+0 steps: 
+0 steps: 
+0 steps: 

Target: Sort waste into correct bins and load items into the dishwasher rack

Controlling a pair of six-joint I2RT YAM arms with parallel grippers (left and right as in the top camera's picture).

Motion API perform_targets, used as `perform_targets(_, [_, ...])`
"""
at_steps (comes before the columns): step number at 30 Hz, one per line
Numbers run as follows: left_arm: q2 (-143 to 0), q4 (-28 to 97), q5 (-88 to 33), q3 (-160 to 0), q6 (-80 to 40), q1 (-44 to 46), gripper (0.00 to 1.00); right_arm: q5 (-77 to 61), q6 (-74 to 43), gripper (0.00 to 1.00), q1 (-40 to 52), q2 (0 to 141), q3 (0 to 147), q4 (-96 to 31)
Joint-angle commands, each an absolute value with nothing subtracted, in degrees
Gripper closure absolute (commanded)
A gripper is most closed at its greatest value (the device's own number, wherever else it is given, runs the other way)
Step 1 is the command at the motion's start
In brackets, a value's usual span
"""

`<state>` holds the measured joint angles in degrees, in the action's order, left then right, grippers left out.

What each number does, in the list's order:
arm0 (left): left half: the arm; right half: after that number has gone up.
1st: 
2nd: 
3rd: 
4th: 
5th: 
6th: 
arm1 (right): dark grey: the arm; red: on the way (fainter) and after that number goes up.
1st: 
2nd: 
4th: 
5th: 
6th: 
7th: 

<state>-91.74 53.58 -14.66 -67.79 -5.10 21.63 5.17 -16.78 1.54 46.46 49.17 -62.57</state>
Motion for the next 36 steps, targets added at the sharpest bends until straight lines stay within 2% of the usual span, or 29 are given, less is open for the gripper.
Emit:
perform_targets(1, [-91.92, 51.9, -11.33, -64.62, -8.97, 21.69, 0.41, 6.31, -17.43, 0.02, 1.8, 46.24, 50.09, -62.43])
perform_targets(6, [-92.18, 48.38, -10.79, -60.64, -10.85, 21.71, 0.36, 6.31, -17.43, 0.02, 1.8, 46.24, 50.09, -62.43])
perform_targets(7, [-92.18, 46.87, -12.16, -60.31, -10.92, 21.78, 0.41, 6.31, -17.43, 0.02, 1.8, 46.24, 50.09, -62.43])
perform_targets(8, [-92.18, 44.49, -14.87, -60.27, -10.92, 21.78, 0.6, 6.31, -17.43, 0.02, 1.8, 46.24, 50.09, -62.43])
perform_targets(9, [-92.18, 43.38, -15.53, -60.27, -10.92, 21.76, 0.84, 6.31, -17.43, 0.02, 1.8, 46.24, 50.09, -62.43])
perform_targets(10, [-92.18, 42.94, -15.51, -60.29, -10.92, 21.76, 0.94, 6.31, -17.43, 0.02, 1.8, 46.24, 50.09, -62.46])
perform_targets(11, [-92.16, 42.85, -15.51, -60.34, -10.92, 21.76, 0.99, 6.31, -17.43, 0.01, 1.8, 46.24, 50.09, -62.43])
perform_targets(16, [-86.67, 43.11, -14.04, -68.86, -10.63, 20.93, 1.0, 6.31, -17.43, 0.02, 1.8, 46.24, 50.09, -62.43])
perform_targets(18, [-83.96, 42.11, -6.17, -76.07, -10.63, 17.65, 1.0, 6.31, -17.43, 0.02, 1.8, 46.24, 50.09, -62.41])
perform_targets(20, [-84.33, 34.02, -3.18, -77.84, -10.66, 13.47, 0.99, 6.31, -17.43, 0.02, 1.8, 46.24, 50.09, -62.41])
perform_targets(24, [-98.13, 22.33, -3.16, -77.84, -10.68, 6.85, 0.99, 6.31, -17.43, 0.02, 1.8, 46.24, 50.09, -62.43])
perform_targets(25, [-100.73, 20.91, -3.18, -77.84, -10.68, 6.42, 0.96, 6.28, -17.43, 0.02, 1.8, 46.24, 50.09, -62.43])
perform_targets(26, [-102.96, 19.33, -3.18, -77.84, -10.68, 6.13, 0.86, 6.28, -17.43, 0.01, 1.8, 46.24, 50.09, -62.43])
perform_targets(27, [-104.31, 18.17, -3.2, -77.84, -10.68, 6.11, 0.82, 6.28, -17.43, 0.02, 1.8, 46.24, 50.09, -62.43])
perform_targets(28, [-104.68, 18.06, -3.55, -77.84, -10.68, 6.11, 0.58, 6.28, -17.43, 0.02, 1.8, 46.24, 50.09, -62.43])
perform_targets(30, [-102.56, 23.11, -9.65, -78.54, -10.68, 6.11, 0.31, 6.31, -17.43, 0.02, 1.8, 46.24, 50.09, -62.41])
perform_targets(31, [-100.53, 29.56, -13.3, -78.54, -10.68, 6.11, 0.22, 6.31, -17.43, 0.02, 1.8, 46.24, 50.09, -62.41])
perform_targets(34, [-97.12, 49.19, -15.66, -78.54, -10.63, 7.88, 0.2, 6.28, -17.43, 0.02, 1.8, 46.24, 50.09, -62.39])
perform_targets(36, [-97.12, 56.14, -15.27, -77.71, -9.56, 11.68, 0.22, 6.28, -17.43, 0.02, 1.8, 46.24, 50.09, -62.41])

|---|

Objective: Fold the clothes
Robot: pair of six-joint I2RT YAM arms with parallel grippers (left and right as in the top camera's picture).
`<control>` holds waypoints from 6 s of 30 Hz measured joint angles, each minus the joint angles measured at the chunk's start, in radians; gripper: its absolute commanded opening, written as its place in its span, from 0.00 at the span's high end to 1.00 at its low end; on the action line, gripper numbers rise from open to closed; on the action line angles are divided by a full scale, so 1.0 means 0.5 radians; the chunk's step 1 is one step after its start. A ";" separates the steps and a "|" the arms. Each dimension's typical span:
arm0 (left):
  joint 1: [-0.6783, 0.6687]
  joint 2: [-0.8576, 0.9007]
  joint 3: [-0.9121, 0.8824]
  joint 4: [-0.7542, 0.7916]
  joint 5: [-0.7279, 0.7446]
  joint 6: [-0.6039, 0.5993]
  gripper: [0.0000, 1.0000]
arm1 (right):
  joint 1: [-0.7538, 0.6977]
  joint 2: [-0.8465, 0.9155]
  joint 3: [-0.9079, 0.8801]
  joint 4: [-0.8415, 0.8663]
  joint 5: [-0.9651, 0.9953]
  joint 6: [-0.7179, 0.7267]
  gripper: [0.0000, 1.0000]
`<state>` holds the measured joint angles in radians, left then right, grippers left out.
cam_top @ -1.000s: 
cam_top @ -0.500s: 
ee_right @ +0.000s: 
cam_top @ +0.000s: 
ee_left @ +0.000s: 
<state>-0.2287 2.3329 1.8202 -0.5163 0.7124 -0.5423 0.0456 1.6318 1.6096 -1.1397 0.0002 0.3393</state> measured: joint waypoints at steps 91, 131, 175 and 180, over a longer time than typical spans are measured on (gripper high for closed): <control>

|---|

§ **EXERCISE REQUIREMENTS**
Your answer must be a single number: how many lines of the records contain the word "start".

§ **EXPECTED ANSWER**
2